The process behind our ability to distinguish between perception and imagination has been investigated for many years. In 1910, psychologist Mary Perky attempted to develop a scientific definition of imagination. In her experiment, people were asked to imagine objects like bananas, while a faint image of a similar shape and colour was projected on a screen. Surprisingly, participants thought they were imagining the objects, but were actually seeing the projections. Even when the brightness increased gradually, they did not realise they were perceiving real images.

This finding, known as the Perky Effect, highlights the connection between mental imagery and what we actually see. Perky found that when what we see aligns with what we’re imagining, we tend to think we have conjured it up in our minds.

In a setup resembling Perky’s experiment, participants were asked to imagine specific diagonal lines while staring at a static screen. Contrary to the anticipated Perky effect, where imagined and real perceptions blend, results from the 2023 publication revealed a nuanced picture. When participants were questioned about the reality of the lines they saw, responses varied. When faint images of the lines were shown, participants were more likely to report seeing them. When participants were not shown the lines, some still reported seeing them, suggesting vivid imaginations at work.

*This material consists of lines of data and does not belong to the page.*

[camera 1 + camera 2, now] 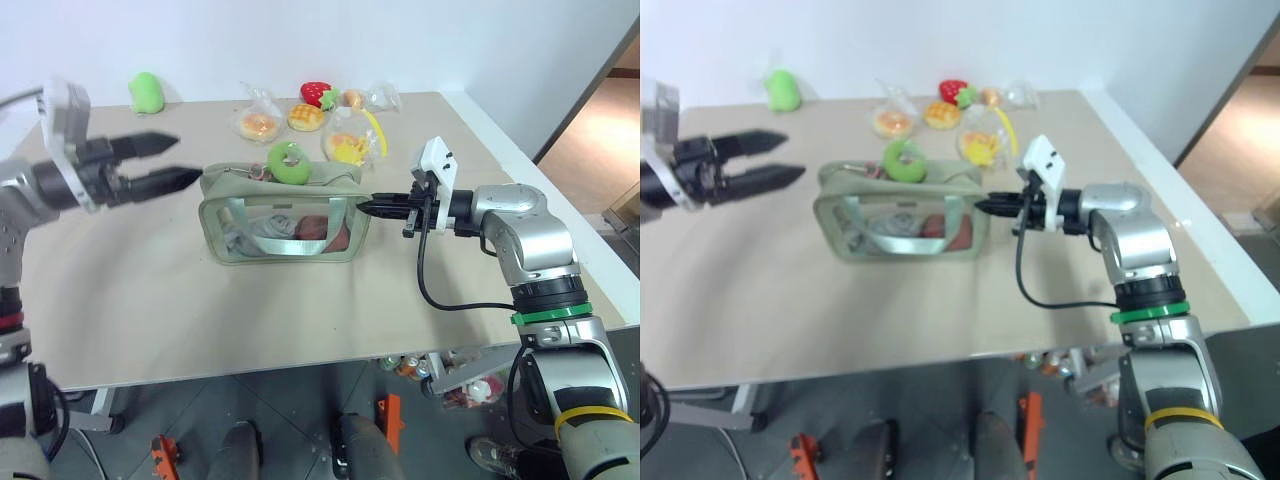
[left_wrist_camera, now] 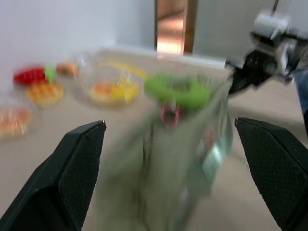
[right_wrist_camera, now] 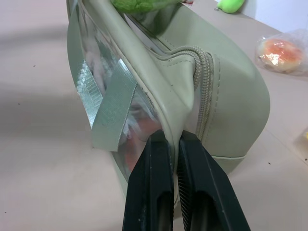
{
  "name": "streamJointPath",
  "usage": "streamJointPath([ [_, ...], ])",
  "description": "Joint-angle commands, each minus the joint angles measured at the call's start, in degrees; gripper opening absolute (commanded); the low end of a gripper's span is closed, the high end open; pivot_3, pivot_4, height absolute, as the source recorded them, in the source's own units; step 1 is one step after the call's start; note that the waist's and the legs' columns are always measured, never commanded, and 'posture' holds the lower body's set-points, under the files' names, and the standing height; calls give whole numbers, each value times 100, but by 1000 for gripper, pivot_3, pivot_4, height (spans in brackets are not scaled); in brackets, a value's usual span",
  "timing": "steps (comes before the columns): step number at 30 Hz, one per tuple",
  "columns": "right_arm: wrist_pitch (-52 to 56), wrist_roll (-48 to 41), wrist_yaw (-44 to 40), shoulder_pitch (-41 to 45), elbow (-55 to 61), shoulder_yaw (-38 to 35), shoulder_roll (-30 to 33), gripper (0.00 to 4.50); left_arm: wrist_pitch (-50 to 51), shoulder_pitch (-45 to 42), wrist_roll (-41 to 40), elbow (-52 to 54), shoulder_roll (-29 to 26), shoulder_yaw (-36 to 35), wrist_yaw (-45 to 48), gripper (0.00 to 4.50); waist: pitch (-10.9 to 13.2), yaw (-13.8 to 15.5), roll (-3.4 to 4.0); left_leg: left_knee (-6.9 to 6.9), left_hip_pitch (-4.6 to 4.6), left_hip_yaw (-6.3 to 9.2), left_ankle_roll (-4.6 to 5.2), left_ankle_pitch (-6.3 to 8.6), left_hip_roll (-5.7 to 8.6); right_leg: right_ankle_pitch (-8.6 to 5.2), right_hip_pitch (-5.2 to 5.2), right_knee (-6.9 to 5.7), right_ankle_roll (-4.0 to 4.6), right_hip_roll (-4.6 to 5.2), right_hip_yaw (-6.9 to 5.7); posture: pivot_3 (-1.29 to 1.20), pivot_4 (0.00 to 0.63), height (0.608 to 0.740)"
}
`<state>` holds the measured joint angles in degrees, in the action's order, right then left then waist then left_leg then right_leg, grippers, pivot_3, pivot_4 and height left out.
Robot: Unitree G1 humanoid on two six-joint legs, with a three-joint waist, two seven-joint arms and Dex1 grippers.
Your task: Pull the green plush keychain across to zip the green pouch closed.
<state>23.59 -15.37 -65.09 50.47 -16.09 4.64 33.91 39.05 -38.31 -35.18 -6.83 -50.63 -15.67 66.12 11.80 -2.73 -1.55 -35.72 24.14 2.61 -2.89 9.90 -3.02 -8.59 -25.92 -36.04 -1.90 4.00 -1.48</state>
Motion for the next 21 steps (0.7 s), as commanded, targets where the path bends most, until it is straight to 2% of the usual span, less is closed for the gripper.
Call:
streamJointPath([
  [1,-41,-24,-48,164,53,-24,-5,0,-127,283,143,233,-147,44,-30,4466,0,2,0,-2,1,0,0,0,0,0,0,0,0,0,0,0,150,740],
  [14,6,-37,-19,109,141,-52,23,0,-359,181,393,-68,639,555,-404,4466,0,6,-1,-1,1,0,5,-3,0,3,0,-1,-2,-4,4,0,150,740],
  [17,33,-46,6,67,188,-77,47,0,-603,80,563,-300,728,632,-471,3682,0,7,-1,1,1,0,5,-3,0,5,0,-1,-5,-5,4,0,150,740],
  [21,49,-42,28,29,225,-87,66,0,-704,-15,522,-468,785,545,-474,2257,0,8,-1,0,0,0,5,-3,1,5,0,-1,-5,-5,6,0,150,740],
])
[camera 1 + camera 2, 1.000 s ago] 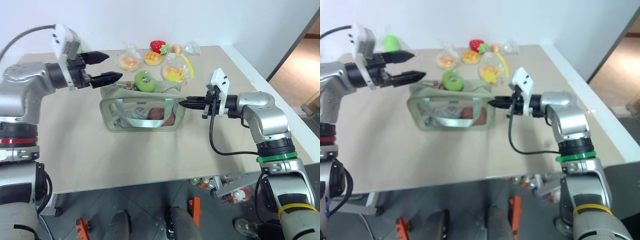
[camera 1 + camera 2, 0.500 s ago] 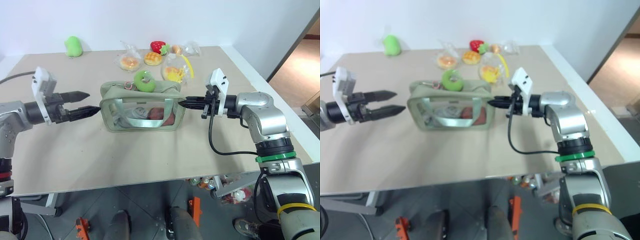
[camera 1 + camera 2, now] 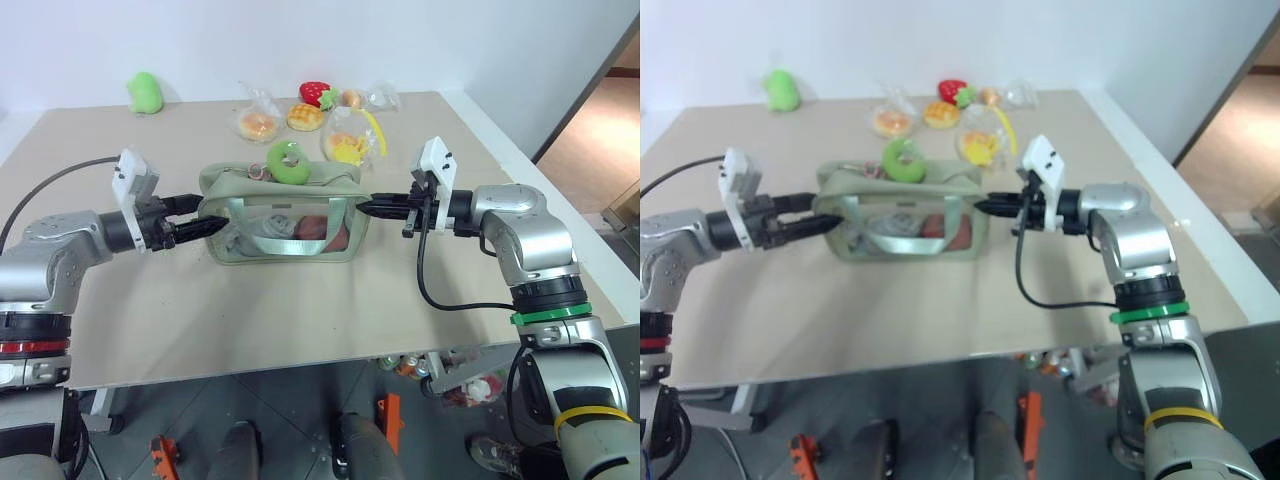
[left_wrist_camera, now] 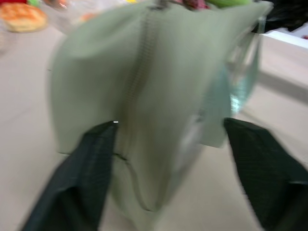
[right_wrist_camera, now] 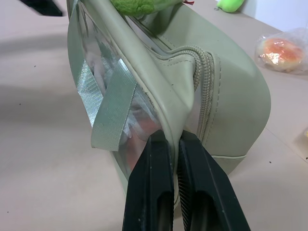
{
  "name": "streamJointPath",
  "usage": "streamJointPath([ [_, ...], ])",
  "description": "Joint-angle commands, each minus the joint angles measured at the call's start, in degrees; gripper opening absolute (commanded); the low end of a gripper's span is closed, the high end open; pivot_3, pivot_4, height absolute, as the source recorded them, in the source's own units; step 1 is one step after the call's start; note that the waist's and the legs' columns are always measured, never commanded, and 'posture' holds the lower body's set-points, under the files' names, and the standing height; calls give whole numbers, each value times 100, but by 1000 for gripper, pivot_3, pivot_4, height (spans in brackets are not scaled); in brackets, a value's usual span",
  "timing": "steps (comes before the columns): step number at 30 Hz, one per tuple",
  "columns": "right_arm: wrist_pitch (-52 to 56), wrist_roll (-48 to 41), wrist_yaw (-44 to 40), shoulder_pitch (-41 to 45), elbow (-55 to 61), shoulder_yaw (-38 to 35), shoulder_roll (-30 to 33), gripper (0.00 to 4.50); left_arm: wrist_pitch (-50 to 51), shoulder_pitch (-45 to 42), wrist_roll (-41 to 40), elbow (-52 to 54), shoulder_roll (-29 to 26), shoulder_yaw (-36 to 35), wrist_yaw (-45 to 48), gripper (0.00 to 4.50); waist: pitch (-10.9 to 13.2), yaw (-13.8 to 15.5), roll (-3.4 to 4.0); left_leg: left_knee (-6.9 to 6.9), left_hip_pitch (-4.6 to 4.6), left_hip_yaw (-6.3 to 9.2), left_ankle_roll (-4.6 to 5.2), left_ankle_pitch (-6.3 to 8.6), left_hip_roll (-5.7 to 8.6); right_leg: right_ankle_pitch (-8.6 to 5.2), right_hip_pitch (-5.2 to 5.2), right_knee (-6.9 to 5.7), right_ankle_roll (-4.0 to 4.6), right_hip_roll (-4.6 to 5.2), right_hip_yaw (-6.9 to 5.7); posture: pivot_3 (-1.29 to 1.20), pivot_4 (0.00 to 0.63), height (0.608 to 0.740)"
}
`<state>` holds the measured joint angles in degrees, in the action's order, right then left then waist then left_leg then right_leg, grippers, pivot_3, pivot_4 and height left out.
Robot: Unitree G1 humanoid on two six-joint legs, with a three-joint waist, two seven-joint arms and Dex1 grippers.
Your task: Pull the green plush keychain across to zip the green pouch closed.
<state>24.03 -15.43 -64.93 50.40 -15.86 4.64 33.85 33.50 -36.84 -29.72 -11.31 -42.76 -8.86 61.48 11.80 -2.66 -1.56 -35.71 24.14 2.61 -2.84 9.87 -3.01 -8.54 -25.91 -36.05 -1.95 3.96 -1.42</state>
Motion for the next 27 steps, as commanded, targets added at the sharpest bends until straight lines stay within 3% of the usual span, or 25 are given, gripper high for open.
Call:
streamJointPath([
  [1,7,-38,13,30,209,-88,75,0,-150,-166,-34,-22,-4,-136,10,1968,0,1,0,0,0,0,0,0,0,0,0,0,0,0,0,0,150,740],
  [6,13,-43,-1,35,211,-90,90,0,-77,-112,-54,66,-13,-111,35,183,0,1,0,-1,0,0,0,0,0,-1,0,0,2,0,1,0,150,740],
  [7,9,-37,-6,39,199,-83,91,0,-42,-110,-63,66,2,-131,-17,15,0,1,0,0,0,0,0,0,0,-1,0,0,2,0,1,0,150,740],
  [15,167,-123,-16,79,184,-134,86,0,14,-31,-121,148,19,-169,-57,15,0,2,0,-1,0,0,0,0,0,0,0,0,0,0,1,0,150,740],
  [16,338,-226,-34,117,192,-185,81,698,21,-18,-131,165,21,-172,-64,0,0,2,0,-1,0,0,0,0,0,0,0,0,0,0,1,0,150,740],
  [18,623,-473,-137,164,287,-292,83,1199,24,-4,-141,183,25,-173,-79,0,0,2,0,-1,0,0,0,0,0,-1,0,0,1,0,1,0,150,740],
  [24,1143,-1083,-663,137,930,-453,455,3252,10,-2,-145,172,52,-152,-118,0,0,7,0,0,2,1,0,0,0,0,0,0,-1,0,2,0,150,740],
  [27,1106,-1324,-670,333,1002,-701,547,3252,22,-4,-148,173,71,-141,-123,0,1,8,-1,0,5,1,0,0,0,-2,-1,1,1,0,1,0,150,740],
])
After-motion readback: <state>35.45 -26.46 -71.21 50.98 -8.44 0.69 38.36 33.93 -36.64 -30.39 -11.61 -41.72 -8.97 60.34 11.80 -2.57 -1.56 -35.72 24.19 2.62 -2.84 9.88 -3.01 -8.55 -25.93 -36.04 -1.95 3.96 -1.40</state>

The study analysed neuroimaging data from the participants, which indicated that there may be a direct involvement of visual and prefrontal cortices in distinguishing imagination from reality. The results of the study suggest that reality monitoring–distinguishing imagination from real perception–could be done simply on the basis of signal strength, suggesting that very vivid imagination can be mistaken for reality, even in healthy participants. The findings impact our understanding of how our sense of reality is created and what might go awry in reality monitoring disorders such as psychosis.